A importância da localização das atividades produtivas e da população,
bem como dos seus determinantes, tem recebido atenção crescente na
literatura nas últimas décadas e, com isso, tornado ainda mais evidente a
necessidade de um melhor entendimento da complexidade envolvida nesse
debate. Desde os modelos pioneiros de Von Thunen e Weber até os mais
recentes desdobramentos da Nova Geografia Econômica (NGE), muitos
elementos tais como localização da mão-de-obra, minimização de custos,
proximidade do mercado consumidor, etc. foram considerados “fundamentais”

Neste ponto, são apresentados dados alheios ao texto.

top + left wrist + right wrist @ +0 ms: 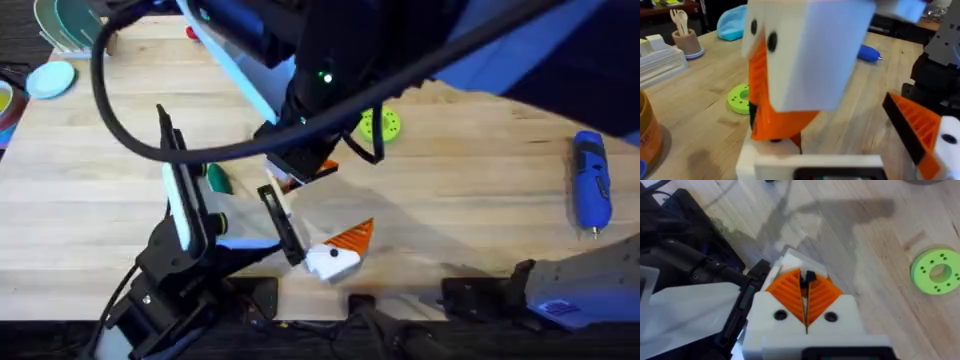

pelos teóricos envolvidos neste debate para explicar a localização das
atividades e o desenvolvimento das regiões. Este estudo perseguiu dois
objetivos principais. O primeiro deles foi discutir a aplicabilidade/adaptabilidade
das teorias de desenvolvimento regional para explicar a realidade em foco. O
segundo buscou analisar, comparativamente, as regiões escolhidas
identificando os elementos determinantes que caracterizam o desenvolvimento
das mesmas. Os resultados mostram que os modelos acompanharam a
complexidade dos mercados de cada época e, portanto, servem como
instrumento para analisar e entender o contexto de uma região em um dado
momento e nortear as políticas públicas que visem o desenvolvimento regional.

Palavras-chave


Vitivinicultura, localização espacial, modelos regionais.